Our long-term goal is to develop a common methodology and framework for reproducible co-design of the efficient software/hardware stack for emerging algorithms requested by our advisory board (inference, object detection, training, etc) in terms of speed, accuracy, energy, size, complexity, costs and other metrics. Open ReQuEST competitions bring together AI, ML and systems researchers to share complete algorithm implementations (code and data) as portable, customizable and reusable Collective Knowledge workflows. This helps other researchers and end-users to quickly validate such results, reuse workflows and optimize/autotune algorithms across different platforms, models, data sets, libraries, compilers and tools. We will also use our practical experience reproducing experimental results from ReQuEST submissions to help set up artifact evaluation at the upcoming SysML 2019, and to suggest new algorithms for the inclusion to the MLPerf benchmark.
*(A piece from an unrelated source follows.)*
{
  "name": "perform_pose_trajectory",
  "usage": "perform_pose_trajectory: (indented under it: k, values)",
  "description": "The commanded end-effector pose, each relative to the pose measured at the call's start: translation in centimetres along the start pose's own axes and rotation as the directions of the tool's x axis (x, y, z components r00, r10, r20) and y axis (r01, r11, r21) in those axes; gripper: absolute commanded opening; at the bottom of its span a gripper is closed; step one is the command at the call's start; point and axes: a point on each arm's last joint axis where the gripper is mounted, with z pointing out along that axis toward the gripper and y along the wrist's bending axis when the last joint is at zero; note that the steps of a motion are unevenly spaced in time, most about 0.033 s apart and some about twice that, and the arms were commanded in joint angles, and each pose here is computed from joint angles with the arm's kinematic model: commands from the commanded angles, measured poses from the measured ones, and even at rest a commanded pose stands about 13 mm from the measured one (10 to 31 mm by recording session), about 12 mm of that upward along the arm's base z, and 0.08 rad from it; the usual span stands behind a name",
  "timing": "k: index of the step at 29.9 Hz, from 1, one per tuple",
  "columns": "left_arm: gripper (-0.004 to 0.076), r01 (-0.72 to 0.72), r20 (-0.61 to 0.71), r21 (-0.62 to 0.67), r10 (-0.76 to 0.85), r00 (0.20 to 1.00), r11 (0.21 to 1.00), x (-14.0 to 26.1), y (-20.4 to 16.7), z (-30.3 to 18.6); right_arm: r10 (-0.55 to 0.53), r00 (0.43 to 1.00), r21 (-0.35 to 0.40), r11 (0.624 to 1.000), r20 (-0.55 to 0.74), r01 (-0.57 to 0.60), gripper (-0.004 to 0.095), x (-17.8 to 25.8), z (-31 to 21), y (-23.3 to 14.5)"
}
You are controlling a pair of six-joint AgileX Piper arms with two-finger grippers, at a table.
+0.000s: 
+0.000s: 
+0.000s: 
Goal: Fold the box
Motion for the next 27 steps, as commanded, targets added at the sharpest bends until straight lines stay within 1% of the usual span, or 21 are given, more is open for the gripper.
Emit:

ReQuEST is aimed at providing a scalable tournament framework, a common experimental methodology and an open repository for continuous evaluation and optimization of the quality vs. efficiency Pareto optimality of a wide range of real-world applications, libraries and models across the whole hardware/software stack on complete platforms. In contrast with other (deep learning) benchmarking challenges where experimental results are submitted in a form of JSON, CSV or XLS files, ReQuEST participants will be asked to submit a complete workflow artifact in a unified and automated form (i.e. not just some ad-hoc Docker/VM image) which encompasses toolchains, frameworks, algorithm, libraries, and target hardware platform; any of which can be fine-tuned, or customized at will by the participant to implement their optimization technique. Such open infrastructure helps to bring together multidisciplinary researchers in systems, compilers, architecture and machine learning to develop and share their algorithms, tools and techniques as portable, customizable and "plug&play" components with a common API.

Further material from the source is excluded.